→ What you need to do
Find how many lines of the following entries contain "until". Reply with the number alone.

→ Exercise data

»»

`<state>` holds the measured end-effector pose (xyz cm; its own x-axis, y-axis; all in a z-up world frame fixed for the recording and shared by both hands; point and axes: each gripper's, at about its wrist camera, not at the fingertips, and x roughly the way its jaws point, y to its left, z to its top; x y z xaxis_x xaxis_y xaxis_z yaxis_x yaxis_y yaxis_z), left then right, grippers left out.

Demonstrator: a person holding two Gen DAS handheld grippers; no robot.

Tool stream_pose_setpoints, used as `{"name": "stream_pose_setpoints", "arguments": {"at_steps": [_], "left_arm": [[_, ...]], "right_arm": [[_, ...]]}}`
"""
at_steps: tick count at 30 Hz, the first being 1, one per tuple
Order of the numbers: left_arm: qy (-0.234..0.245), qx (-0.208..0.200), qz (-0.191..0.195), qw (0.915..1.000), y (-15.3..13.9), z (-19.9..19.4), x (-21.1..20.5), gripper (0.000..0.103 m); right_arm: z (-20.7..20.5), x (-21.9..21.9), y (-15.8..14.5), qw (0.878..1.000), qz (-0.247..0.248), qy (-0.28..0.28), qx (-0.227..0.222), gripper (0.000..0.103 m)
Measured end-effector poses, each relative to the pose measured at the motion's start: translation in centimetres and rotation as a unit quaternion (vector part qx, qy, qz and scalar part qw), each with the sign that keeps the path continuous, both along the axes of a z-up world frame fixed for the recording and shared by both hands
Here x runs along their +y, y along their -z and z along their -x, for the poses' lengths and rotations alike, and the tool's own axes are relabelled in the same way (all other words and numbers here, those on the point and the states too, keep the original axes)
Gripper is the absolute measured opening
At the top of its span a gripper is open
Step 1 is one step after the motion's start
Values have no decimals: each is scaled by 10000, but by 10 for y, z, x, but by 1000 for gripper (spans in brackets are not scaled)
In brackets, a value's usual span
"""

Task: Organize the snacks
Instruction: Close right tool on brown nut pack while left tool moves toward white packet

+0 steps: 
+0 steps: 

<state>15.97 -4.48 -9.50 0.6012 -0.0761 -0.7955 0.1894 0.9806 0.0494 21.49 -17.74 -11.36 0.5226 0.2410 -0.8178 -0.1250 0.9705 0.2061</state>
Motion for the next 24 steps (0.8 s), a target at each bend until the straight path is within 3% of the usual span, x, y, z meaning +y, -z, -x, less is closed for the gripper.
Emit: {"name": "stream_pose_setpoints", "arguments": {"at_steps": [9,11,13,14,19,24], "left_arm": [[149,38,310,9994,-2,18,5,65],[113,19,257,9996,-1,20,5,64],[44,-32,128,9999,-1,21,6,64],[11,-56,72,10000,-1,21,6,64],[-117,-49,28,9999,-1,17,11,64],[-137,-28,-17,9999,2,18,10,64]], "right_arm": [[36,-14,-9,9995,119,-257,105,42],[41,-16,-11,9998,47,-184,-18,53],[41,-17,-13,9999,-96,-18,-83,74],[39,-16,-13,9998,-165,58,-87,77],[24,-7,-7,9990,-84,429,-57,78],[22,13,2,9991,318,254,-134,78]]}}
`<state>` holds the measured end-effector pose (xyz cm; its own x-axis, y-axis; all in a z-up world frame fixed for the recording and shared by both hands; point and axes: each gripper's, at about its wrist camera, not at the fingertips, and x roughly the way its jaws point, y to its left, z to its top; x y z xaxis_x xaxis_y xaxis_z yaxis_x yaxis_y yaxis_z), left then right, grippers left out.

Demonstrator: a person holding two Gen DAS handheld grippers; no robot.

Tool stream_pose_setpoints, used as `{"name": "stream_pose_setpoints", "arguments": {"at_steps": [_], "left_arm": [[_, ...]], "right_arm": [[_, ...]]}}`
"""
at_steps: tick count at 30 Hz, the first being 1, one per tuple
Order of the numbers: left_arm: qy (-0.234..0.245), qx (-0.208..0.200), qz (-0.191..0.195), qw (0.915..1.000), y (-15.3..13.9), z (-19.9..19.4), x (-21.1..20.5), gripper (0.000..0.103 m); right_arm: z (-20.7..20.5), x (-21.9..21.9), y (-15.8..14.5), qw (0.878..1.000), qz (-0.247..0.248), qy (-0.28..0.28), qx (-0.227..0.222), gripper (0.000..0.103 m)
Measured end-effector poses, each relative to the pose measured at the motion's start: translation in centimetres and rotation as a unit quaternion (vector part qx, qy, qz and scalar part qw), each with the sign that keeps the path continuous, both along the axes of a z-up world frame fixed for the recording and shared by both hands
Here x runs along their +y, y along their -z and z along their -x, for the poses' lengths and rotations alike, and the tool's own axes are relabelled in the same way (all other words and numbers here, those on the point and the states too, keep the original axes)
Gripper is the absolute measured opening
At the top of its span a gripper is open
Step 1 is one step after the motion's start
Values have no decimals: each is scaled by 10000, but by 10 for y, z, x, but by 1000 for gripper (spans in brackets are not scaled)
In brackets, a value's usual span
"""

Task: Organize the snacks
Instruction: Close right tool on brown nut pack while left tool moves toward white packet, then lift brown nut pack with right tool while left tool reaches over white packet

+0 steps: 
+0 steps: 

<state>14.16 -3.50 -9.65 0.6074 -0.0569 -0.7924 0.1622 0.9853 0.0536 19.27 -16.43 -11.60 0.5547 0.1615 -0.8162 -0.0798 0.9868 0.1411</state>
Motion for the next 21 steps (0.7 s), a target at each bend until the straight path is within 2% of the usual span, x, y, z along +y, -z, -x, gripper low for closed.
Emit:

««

→ Result of the exercise
2